A lyrical look at man-woman relationships, both inside and outside the marital bond, Ijaazat was that rare film that just observed the three protagonists without making value judgements on any of them. Ijaazat  is a story of decisions regretted, of paths taken, when ‘What if? is not too silly a question to ask. When they meet years later, both Mahender and Sudha fall back into familiar patterns – there are a shared laughter and camaraderie between them, and Sudha quite easily slips into caring for Mahender again. Even though she asks him dryly at one point: Are you still like this, or is it just because I’m here?’  And Mahender confesses that everything seems familiar. 

When Sudha hurts herself in the dark, Mahender yells at her. He later apologises – Itne saal guzar gaye, lekin aadat nahin jaati.[So many years have passed, but habits remain the same.] Aadat bhi chali jaati hai, Sudha respond. Adhikaar nahin jaati.[Habits change too; rights don’t.] It is obvious that one question has been haunting Sudha for years – why didn’t Mahender come after her? She doesn’t voice it, though. Instead, with that adhikar [right] of once having been married to him, she asks after Maya. It is that right which Maya assumes – of having loved Mahender once, of not being able to let him go, even though she has nothing against Sudha, and does, in fact, want Mahender to be happy with her. It is with that right that Mahender insists on bringing Maya home, so Sudha would know her for who she is. 

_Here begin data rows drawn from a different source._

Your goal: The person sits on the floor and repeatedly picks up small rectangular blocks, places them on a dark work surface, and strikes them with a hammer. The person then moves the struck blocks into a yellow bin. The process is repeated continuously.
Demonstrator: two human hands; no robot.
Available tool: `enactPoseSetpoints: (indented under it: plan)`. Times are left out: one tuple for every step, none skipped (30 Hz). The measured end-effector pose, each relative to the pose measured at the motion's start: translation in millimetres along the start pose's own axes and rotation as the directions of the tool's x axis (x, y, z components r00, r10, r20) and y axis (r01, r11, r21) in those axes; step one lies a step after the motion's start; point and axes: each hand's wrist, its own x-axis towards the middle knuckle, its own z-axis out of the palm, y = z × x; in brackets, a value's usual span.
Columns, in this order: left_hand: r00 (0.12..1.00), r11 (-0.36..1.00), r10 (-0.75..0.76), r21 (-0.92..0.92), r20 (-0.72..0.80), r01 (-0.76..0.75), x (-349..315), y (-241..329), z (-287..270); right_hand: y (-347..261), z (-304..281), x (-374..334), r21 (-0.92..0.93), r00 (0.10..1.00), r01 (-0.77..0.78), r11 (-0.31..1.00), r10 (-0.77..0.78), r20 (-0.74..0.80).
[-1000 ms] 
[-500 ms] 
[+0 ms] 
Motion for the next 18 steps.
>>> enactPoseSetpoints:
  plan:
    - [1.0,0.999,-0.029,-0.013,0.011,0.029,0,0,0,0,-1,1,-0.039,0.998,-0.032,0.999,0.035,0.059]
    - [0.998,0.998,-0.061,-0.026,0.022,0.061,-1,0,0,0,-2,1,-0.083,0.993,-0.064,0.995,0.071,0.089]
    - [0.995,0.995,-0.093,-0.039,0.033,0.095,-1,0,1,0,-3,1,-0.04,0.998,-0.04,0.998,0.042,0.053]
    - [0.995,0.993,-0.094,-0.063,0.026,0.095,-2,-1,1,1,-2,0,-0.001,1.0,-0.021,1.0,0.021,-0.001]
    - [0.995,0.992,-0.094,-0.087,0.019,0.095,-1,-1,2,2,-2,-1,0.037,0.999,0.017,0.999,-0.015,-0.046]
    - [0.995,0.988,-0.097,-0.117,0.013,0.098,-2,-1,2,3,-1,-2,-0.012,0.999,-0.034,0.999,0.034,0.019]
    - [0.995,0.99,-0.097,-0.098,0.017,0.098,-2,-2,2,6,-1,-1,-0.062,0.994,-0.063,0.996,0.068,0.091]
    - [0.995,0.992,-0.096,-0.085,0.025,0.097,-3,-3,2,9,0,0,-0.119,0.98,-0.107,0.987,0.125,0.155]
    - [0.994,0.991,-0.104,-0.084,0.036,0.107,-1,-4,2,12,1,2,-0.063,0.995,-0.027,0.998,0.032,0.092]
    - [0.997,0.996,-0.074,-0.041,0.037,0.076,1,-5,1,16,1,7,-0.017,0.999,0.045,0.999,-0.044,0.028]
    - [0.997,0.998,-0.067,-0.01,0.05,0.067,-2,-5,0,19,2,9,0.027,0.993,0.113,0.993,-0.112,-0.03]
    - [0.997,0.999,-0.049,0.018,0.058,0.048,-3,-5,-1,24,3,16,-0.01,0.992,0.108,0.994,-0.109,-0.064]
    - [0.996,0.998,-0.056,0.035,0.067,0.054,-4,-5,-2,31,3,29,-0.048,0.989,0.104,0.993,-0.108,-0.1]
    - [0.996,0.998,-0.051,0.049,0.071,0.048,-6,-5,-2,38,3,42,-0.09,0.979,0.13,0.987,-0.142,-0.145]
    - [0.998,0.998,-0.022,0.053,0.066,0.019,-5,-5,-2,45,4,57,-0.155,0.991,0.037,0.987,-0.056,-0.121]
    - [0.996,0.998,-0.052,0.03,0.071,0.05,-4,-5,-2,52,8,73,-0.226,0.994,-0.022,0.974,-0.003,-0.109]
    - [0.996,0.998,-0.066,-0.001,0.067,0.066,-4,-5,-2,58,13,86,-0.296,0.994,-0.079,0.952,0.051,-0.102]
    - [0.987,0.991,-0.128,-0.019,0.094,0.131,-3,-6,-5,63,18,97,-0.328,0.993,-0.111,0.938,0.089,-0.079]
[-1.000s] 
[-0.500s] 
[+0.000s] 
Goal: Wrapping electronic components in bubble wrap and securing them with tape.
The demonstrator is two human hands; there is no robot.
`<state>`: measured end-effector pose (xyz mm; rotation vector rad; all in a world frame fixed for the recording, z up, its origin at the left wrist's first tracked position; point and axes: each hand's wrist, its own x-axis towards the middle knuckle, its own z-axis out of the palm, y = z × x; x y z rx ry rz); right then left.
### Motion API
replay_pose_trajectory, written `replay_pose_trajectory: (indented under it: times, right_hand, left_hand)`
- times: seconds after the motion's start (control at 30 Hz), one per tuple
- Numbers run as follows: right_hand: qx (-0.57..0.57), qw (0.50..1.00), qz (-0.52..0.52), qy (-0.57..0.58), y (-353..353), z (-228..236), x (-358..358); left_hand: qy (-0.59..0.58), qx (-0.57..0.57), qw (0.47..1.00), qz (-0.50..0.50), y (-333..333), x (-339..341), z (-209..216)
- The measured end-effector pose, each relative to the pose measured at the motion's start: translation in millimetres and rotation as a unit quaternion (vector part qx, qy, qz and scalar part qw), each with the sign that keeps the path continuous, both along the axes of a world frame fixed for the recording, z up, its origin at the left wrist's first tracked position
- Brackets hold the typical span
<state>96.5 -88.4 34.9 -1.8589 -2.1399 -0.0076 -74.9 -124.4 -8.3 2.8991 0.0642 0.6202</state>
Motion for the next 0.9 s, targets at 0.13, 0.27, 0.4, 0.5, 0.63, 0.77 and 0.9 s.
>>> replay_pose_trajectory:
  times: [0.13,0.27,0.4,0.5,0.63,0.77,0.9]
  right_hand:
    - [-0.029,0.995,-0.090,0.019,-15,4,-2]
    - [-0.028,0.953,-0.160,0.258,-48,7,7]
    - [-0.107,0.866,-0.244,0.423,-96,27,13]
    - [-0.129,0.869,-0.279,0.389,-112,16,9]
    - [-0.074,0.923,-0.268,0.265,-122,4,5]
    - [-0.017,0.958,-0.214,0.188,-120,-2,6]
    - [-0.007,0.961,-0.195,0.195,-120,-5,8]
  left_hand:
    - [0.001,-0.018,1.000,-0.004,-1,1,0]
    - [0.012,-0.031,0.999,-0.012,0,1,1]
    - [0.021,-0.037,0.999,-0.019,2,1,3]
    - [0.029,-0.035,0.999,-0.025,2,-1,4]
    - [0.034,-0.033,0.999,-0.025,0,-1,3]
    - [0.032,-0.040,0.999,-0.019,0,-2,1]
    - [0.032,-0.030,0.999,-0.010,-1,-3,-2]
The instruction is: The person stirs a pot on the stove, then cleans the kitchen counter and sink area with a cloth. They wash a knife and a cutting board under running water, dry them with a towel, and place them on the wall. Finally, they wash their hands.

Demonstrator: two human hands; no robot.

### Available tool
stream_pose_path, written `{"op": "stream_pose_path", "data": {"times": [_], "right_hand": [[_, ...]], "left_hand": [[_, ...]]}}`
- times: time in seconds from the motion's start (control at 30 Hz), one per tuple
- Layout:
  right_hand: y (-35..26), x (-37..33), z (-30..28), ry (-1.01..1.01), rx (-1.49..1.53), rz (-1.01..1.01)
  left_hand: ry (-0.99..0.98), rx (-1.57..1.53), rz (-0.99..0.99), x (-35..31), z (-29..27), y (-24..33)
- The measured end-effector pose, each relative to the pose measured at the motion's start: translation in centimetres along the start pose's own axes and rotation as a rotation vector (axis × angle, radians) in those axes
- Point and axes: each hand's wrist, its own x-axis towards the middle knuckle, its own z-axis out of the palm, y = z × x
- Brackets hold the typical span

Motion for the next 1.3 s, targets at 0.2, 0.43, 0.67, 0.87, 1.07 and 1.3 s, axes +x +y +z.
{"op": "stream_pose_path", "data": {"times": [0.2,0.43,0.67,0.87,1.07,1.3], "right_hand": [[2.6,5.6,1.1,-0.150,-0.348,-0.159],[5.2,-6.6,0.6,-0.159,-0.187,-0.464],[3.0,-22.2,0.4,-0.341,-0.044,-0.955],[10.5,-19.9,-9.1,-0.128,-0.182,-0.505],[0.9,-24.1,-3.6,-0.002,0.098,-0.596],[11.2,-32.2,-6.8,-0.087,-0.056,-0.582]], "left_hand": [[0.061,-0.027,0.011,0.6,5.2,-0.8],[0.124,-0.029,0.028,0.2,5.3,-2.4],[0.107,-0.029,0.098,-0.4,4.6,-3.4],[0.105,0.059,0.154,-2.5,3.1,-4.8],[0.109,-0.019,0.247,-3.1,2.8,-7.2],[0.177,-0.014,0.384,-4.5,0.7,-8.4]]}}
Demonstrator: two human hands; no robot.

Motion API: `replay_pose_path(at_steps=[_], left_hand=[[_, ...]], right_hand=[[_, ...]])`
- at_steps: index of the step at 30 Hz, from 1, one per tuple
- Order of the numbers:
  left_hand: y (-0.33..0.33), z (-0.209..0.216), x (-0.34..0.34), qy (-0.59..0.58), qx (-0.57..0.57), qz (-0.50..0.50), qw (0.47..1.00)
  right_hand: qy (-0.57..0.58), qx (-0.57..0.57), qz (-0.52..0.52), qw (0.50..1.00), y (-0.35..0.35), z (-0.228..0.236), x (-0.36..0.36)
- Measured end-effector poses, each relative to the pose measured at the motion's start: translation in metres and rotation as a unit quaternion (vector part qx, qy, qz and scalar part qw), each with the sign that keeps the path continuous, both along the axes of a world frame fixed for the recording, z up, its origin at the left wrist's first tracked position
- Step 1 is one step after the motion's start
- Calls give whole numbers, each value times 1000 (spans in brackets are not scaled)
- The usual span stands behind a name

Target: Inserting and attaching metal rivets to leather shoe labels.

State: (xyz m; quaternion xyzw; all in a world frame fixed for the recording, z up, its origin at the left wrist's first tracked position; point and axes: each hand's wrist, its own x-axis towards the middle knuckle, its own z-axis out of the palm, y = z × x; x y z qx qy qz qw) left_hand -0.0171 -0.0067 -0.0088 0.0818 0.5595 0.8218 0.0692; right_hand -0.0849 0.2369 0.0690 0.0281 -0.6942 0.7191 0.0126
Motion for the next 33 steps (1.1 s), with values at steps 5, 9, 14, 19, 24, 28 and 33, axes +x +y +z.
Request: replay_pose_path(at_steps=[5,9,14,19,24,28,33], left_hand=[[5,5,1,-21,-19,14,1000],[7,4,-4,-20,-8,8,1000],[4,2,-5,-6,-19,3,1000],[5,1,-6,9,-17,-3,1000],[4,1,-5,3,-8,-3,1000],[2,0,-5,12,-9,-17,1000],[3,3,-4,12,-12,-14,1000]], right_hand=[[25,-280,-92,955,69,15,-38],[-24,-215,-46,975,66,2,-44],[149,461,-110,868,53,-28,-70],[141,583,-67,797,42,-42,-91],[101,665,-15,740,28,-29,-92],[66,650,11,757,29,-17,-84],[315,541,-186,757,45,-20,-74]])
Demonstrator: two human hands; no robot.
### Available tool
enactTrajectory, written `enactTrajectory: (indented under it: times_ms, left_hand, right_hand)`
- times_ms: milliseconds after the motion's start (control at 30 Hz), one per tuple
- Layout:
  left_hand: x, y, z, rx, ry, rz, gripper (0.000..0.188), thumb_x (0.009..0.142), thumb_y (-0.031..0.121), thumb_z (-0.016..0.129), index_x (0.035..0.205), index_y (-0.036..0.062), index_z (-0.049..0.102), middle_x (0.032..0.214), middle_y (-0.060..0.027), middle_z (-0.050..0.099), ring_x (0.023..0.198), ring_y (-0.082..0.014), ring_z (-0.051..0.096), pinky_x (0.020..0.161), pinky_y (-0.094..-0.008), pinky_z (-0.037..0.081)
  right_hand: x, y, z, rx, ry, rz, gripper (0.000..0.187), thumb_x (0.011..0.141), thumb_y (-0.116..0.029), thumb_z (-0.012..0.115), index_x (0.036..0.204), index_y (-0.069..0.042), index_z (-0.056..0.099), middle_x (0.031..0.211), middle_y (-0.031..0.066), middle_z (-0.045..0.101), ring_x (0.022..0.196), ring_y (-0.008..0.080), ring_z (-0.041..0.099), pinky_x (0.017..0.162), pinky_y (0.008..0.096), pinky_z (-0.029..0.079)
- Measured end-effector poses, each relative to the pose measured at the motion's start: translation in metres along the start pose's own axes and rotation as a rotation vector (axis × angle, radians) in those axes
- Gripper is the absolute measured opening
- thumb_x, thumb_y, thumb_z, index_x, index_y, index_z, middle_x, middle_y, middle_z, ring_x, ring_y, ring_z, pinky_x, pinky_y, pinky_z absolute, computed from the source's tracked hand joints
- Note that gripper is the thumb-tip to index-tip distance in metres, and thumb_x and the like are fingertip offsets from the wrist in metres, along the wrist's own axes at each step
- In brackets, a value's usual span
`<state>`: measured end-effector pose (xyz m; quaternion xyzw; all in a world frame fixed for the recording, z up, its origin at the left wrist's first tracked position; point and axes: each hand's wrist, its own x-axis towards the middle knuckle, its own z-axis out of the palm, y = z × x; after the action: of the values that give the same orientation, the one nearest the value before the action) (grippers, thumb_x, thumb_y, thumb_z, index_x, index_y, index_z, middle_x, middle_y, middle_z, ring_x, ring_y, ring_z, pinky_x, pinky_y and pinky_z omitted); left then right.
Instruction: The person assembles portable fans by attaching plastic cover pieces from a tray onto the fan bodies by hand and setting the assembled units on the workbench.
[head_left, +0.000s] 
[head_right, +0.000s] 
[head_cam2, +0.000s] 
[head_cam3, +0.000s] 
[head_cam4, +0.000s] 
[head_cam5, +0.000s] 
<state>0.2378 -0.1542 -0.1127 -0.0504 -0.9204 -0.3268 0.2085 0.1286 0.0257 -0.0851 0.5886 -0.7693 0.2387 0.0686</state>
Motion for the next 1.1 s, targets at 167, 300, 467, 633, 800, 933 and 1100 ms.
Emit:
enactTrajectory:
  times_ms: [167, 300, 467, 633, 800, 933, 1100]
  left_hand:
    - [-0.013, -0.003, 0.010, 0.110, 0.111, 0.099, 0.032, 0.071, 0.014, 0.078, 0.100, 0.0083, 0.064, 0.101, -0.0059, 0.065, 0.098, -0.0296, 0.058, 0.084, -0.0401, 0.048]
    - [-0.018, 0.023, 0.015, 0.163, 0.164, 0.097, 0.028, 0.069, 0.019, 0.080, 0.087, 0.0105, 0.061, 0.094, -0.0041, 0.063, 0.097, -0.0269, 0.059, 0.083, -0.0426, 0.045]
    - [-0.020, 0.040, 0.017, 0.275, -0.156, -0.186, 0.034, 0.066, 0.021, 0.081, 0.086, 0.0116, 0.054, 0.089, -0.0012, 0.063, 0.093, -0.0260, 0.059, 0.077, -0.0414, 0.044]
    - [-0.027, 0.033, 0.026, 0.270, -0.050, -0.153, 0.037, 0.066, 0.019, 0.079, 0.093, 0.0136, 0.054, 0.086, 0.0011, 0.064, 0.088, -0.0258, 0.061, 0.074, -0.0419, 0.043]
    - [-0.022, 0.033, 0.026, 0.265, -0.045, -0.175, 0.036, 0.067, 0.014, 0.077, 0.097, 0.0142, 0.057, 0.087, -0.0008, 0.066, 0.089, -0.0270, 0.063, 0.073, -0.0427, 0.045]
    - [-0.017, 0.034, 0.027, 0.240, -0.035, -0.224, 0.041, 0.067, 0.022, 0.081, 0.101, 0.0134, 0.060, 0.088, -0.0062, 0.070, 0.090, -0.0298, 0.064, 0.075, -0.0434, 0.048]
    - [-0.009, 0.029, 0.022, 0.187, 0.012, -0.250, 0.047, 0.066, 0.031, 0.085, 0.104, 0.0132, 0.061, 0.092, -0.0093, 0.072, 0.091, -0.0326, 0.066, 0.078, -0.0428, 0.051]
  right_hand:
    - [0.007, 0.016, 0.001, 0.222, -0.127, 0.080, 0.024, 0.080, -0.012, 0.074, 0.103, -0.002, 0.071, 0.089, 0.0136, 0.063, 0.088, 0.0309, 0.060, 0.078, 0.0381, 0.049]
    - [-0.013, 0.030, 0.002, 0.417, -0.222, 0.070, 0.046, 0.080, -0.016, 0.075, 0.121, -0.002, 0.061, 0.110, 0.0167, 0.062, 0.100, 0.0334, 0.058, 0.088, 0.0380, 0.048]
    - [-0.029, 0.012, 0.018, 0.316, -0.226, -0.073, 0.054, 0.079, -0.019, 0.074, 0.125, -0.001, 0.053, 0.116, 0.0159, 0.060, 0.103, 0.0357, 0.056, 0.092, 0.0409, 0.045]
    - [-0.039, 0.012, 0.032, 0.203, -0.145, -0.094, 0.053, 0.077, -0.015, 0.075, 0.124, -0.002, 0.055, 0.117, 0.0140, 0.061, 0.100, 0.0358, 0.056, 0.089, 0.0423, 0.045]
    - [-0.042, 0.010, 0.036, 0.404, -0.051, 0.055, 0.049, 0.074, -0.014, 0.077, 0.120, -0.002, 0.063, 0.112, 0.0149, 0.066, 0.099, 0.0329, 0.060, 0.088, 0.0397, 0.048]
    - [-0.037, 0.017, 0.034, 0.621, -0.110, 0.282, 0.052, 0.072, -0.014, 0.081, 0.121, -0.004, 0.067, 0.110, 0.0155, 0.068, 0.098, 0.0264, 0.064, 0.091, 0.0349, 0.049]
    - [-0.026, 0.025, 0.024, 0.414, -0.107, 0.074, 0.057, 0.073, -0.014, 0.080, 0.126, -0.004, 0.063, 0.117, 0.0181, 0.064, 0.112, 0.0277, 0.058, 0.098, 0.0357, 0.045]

Mahender is weak, yes, but he is also honest. With both Maya, who knows that he is affianced, and with Sudha – when the engagement Mahender had prolonged for as long as he could, looks like it’s going to end, it is to Sudha that he goes, to tell her what he couldn’t bring himself to confess to his grandfather. When he realises that Maya had chosen this of all times to do one of her vanishing acts, it is to Sudha he reaches out. Nothing is hidden from either woman and each act with complete knowledge of the circumstances. Which is why, when Sudha (reacting to Maya’s phone call), snaps ‘Why didn’t you marry her then?’, Mahendra pleads, ‘Itna chhota toh mat karo mujhe.’ He hasn’t been talking to Maya or visiting her since their marriage.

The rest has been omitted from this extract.